- The Washington Times - Tuesday, November 30, 2004

Metro Chief Executive Officer Richard A. White said yesterday that the financially strapped transportation system recently received some additional money, but it almost came too late, and that riders should be prepared for more breakdowns like those that happened this week on the Red Line.

“It’s going to be a grind,” said Mr. White, the agency’s general manager. “We almost waited too long. Now we have to manage to hang on. We have to work smart, be more creative and more anticipatory.”

Mr. White’s comments came one day after Metro’s most recent service problem.

Commuters were delayed Monday morning after crews conducting late-night inspections found hairline fractures in rails, which limited Red Line service to one track until about 7:30 a.m. between the Van Ness-UDC and Medical Center stations.

Mr. White said officials are looking into the cause of the cracks, including the possibility that the wheels of the 5000-series rail cars — built by Construcciones Y Auxiliar de Ferrocarriles of Madrid and used by Metro since 2000 — do not fit the rails.

The delays on Monday are the most recent Metro problems, which include the Nov. 3 Red Line accident in which one train rolled backward into another, injuring 20 riders at the Woodley Park-Zoo/Adams Morgan Metro station and slowing service for days. The findings of the accident investigation are pending. The Red Line is the most used line of the Metrorail system.

• On Oct. 31, mechanical breakdowns and signal problems on the Blue and Yellow lines caused delays of up to 40 minutes during the Marine Corps Marathon. Several passengers waiting on the platforms fainted from heat exhaustion.

• On Oct. 22, a 54-inch horizontal crack in a Red Line rail closed the Judiciary Square station for about 40 minutes during the morning rush hour.

• On Oct. 20, a Metro worker at the agency’s downtown headquarters ignored alarms that fire sprinklers had been set off in the Mount Vernon Square/Convention Center station. The station was closed for more than two hours to morning commuters as workers mopped up ankle-deep water.

• On Oct. 10, after a Washington Redskins game at FedEx Field in Landover, train controllers ran just one train an hour on several lines, causing thousands of football fans to sit through long delays on idle trains.

Mr. White wouldn’t speculate on whether riders have seen the worst, but said service would improve.

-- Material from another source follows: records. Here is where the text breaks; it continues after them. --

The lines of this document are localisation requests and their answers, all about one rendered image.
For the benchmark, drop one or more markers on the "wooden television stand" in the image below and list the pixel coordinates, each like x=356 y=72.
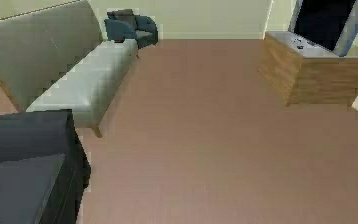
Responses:
x=317 y=76

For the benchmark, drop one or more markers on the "blue armchair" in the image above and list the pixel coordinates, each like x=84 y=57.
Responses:
x=133 y=28

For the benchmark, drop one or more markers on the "brown cushion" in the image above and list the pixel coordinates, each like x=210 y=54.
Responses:
x=125 y=16

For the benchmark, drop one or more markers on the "grey sofa with wooden legs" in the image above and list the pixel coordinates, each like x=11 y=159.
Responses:
x=53 y=66

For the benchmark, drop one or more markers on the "grey framed television set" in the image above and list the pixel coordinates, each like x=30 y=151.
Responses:
x=323 y=23

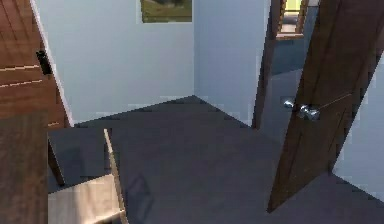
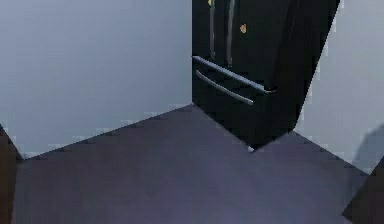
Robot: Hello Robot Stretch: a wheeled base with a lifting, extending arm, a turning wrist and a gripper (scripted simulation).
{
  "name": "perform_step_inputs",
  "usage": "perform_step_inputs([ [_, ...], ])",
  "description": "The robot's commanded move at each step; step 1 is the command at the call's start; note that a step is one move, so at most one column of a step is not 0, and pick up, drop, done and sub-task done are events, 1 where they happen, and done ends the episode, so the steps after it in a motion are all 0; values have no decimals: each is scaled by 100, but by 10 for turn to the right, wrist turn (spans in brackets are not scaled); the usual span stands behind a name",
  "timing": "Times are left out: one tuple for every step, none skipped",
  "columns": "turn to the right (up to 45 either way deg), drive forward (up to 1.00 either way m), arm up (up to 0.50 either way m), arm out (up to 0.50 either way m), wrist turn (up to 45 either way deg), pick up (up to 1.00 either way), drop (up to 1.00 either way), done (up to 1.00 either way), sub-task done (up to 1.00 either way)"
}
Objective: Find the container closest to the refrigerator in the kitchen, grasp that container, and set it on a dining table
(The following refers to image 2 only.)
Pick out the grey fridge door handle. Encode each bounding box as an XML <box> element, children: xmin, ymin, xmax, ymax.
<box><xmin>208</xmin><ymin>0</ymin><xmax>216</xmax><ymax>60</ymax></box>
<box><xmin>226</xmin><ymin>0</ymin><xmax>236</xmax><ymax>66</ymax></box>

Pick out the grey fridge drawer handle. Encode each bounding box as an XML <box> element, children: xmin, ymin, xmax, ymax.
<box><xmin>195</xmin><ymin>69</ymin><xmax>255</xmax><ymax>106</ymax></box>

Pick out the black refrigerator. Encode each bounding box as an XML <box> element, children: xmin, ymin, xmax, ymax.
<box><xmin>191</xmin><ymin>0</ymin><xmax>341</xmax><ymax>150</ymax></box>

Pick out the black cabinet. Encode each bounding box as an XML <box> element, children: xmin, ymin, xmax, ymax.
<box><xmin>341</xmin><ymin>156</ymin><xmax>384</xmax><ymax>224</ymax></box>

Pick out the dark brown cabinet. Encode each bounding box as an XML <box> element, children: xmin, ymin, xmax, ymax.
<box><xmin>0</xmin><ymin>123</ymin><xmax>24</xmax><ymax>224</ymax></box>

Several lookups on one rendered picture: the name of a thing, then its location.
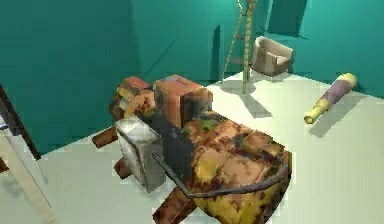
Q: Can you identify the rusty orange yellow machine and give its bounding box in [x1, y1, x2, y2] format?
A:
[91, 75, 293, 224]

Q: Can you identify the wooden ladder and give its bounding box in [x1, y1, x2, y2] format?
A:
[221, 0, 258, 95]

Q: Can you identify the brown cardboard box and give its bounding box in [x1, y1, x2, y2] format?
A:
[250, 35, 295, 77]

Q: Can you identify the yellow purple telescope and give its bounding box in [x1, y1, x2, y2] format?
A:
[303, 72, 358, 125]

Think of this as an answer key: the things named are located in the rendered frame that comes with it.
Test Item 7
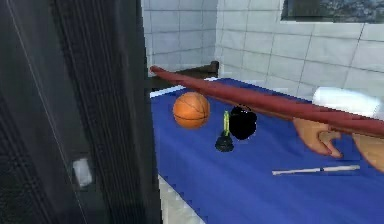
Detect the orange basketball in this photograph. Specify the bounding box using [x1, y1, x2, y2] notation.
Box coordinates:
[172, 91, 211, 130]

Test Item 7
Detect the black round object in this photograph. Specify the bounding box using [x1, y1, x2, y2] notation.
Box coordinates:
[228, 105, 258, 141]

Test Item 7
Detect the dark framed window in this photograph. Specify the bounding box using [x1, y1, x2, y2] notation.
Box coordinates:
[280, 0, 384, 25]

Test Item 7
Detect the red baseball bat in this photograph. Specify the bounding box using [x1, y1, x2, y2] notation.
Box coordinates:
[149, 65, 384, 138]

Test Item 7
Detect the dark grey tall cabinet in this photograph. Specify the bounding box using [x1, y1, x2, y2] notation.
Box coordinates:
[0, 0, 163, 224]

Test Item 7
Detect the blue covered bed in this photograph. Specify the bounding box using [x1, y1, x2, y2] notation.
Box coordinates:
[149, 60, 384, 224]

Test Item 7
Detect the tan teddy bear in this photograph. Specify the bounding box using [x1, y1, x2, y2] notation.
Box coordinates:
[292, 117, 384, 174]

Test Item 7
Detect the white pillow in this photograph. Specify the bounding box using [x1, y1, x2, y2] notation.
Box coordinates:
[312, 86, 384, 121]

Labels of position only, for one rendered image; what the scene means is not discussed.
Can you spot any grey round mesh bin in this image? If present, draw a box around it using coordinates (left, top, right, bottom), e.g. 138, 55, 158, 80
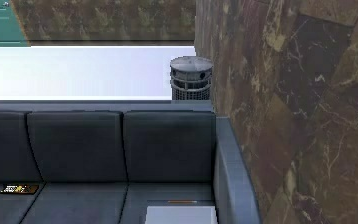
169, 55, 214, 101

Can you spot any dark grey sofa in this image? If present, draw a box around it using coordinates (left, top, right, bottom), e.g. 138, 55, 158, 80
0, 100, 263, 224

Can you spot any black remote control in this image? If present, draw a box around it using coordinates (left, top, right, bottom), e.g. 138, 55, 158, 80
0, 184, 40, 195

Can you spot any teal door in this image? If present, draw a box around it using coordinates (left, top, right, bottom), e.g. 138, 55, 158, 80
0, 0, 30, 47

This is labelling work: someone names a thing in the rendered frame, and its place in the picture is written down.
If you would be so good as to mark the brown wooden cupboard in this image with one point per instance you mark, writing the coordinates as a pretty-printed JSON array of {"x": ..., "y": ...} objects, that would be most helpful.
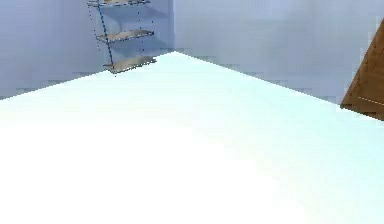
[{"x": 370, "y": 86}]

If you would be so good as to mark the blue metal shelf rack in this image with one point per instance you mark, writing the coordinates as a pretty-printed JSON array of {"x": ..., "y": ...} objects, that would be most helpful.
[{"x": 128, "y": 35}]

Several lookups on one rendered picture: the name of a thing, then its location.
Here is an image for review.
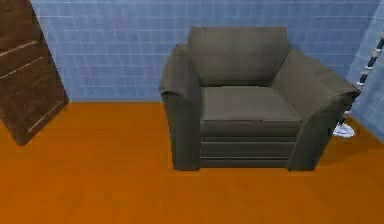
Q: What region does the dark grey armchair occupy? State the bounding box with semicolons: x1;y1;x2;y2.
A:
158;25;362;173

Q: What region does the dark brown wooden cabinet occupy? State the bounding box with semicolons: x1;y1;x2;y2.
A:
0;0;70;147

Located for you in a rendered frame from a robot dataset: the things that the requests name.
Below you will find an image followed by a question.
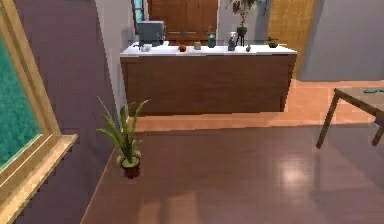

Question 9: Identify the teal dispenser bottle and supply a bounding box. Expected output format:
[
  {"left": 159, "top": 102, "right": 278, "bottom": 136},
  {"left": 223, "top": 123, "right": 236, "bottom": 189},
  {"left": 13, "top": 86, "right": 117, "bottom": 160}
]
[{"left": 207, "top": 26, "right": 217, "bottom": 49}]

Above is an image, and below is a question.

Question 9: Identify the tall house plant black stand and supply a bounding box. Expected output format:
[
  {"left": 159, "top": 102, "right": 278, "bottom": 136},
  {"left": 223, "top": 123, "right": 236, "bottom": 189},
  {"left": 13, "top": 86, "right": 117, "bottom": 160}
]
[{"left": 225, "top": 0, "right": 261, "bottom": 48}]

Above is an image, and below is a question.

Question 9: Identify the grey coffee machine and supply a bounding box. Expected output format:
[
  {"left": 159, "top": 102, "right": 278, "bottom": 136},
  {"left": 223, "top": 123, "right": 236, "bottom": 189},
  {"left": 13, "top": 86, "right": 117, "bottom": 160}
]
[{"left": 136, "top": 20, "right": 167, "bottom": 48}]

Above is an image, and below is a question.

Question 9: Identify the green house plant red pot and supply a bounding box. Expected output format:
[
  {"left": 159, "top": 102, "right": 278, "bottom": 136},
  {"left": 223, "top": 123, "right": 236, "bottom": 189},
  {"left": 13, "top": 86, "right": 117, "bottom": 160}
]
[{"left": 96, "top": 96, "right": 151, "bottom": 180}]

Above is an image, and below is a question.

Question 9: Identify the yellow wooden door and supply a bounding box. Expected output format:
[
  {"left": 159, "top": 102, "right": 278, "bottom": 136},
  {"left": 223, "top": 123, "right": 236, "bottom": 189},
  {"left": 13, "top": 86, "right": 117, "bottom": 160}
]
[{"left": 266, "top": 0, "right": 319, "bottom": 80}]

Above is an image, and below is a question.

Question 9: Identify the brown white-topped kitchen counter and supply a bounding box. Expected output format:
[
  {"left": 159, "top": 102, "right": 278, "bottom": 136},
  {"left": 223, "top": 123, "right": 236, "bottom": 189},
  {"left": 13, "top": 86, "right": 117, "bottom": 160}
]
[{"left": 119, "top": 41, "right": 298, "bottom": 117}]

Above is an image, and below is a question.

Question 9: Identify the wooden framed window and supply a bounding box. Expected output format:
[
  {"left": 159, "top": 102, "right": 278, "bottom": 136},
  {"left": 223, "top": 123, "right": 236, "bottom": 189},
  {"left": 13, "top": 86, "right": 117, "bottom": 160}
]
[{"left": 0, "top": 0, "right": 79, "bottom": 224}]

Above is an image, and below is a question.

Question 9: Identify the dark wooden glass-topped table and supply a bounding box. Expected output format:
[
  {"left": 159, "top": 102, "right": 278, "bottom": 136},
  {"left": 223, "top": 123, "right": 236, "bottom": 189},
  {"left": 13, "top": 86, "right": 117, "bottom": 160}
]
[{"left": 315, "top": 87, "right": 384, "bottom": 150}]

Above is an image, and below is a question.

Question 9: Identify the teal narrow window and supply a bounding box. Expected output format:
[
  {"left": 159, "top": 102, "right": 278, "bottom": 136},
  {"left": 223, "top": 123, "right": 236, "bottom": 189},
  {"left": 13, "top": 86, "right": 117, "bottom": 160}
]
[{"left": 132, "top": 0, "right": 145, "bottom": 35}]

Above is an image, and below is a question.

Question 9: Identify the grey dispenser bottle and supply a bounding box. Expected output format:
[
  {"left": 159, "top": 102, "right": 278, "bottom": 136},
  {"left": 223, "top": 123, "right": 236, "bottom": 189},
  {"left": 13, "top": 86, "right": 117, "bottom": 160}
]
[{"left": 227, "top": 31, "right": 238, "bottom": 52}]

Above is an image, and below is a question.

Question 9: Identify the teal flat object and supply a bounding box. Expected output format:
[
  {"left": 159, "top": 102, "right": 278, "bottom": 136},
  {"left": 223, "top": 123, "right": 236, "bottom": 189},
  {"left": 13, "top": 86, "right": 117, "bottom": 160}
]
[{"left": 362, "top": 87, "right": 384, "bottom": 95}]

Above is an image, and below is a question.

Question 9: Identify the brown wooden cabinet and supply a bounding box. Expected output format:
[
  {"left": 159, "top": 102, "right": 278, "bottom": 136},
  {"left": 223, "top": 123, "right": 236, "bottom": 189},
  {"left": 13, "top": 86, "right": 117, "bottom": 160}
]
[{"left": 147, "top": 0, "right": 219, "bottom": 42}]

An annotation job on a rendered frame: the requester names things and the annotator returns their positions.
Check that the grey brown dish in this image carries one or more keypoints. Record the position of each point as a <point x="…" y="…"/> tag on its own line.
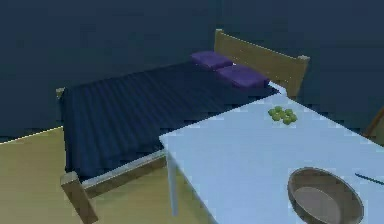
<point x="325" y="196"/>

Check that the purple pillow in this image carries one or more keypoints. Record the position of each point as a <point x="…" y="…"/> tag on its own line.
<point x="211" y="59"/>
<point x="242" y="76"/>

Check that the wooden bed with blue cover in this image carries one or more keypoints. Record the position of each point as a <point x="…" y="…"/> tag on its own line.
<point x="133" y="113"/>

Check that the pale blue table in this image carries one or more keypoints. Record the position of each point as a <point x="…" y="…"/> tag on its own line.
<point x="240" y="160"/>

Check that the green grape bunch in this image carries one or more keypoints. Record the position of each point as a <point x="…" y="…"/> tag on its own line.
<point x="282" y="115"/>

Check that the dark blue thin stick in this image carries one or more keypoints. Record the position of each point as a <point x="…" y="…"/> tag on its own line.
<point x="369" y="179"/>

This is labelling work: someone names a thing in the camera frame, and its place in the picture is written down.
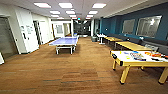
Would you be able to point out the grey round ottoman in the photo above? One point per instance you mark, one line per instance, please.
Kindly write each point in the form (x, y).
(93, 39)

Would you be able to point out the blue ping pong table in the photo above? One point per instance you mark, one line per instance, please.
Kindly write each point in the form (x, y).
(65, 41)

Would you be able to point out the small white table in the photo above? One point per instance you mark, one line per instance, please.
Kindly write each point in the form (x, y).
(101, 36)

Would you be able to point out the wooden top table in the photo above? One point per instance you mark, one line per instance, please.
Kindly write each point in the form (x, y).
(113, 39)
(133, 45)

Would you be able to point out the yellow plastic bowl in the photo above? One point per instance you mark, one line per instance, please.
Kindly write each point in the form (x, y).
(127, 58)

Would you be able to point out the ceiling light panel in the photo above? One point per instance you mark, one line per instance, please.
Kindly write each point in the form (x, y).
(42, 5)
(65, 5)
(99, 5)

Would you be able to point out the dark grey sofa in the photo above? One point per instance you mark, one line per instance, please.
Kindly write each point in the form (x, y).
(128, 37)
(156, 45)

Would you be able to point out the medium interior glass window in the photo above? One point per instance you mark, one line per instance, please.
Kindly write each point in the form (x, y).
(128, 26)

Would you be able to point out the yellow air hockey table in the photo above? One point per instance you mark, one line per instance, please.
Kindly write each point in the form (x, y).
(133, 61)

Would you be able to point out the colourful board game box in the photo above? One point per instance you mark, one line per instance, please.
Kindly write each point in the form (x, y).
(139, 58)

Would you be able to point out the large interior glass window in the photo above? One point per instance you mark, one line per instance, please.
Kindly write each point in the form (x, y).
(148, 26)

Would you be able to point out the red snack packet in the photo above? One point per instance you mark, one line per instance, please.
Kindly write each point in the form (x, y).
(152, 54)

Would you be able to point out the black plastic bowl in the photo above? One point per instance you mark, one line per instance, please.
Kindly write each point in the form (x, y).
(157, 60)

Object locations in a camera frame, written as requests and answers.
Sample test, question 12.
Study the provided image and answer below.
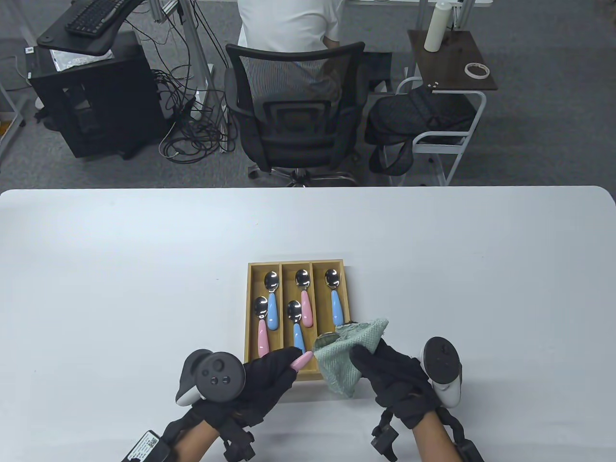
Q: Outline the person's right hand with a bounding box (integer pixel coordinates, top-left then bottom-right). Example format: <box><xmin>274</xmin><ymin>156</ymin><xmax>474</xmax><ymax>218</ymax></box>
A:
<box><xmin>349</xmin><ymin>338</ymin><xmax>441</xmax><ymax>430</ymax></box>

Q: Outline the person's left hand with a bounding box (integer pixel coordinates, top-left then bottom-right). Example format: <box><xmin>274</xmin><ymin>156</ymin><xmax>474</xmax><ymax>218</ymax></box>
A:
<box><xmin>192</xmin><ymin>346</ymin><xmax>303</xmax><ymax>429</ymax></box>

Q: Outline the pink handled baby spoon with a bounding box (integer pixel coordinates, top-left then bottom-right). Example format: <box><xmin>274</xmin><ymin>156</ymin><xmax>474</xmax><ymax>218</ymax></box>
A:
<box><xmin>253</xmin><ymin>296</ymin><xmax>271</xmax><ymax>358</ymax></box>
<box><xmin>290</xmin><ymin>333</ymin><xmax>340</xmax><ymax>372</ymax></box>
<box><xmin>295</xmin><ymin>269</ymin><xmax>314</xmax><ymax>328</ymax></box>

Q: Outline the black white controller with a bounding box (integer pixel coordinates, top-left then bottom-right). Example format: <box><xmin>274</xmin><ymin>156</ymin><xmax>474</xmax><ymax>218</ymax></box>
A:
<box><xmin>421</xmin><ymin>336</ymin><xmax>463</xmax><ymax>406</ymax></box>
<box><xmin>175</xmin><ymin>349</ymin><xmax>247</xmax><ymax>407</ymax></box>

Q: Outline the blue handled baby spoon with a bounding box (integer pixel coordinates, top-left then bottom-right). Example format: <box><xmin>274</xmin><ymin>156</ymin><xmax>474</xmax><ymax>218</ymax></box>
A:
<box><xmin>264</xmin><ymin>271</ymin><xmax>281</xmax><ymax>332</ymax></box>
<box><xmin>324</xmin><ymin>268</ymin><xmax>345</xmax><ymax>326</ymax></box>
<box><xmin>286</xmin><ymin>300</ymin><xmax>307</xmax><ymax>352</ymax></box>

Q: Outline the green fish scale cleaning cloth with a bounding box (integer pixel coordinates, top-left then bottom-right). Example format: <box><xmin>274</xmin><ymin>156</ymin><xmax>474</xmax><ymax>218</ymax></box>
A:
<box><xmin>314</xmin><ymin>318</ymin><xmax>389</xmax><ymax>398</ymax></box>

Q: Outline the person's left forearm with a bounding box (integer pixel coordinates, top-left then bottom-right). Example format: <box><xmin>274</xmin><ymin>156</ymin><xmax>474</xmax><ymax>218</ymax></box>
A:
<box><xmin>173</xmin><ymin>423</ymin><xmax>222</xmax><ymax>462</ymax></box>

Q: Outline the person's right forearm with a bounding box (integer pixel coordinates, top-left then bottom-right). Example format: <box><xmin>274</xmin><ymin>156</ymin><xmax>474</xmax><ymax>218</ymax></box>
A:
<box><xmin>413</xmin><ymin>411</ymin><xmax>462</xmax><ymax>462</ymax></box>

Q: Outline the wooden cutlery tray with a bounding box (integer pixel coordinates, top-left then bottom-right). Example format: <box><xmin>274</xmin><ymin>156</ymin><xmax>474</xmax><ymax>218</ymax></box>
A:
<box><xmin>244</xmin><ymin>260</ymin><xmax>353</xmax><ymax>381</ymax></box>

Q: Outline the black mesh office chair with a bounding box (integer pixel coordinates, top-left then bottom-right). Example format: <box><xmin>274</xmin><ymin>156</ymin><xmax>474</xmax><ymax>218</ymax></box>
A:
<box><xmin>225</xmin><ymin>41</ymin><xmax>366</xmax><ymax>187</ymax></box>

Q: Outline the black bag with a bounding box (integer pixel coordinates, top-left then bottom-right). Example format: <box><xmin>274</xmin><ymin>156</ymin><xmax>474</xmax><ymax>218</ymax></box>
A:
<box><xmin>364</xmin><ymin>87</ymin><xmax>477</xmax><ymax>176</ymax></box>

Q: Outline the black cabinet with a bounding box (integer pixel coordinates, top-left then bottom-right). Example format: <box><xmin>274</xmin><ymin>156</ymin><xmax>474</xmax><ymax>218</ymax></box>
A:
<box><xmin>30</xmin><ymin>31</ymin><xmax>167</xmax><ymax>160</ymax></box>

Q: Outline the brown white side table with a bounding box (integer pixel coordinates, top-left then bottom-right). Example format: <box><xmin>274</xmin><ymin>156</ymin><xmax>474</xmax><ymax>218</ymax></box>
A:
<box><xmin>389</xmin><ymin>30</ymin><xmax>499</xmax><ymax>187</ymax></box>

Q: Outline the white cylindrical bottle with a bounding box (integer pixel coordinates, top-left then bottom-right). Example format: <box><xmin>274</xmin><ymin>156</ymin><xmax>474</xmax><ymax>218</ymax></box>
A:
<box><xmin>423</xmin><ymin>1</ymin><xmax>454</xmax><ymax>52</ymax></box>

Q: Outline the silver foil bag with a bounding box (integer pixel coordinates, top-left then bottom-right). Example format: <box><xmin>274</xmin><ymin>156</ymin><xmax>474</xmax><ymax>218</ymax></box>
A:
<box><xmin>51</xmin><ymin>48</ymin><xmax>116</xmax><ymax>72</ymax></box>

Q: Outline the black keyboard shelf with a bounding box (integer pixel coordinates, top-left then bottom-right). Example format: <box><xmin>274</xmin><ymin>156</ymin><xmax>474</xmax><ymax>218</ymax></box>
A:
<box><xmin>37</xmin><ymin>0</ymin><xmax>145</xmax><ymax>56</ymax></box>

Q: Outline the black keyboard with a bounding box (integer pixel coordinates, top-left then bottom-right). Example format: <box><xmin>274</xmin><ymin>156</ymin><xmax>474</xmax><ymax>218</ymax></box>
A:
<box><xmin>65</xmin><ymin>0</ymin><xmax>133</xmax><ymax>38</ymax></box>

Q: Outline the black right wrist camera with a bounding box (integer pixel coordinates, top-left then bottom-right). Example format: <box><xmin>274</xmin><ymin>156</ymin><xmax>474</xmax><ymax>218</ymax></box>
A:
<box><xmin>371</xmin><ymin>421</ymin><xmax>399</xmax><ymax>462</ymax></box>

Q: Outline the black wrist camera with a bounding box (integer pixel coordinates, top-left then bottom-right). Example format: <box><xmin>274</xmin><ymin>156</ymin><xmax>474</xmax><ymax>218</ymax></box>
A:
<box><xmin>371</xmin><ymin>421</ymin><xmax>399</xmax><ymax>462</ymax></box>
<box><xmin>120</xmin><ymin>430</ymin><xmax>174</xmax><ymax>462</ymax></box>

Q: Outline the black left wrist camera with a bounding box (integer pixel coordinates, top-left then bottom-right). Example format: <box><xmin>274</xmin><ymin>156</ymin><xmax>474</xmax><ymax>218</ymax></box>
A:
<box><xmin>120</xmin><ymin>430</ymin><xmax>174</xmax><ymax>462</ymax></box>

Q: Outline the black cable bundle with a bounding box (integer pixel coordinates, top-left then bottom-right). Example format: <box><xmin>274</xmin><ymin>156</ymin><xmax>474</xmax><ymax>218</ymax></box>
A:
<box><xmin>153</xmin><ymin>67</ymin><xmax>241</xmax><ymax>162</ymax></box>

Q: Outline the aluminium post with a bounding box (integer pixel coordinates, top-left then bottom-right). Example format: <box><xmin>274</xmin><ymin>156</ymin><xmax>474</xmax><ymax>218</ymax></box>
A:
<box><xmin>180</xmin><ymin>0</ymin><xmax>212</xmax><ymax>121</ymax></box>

“It’s going to be two to three years” before riders begin to see results from the recently allotted capital funding, he said. “It’s been a tough year, but I’m confident that we’ll have a better year next year.”

Mr. White, who became Metro’s general manager and CEO in August 1996, oversees system operation, employees, a $1 billion annual operating budget and a $3.3 billion capital-improvement program.

The capital-improvement program — approved by Metro’s budget committee in October — is a six-year commitment from state and local governments in the region and will help pay for Metro’s short-term capital needs.

Some of the short-term needs include improving on such basic infrastructure as fixing leaking tunnels, upgrading power and communications systems, purchasing 120 new rail cars and buying 185 more buses.

Those needs also include critical security enhancements, which will require additional federal funding to implement.

Mr. White said in April, before the funding was in place, that the system would become a “death spiral” and that overcrowding and incidents will occur with more regularity without proper funding.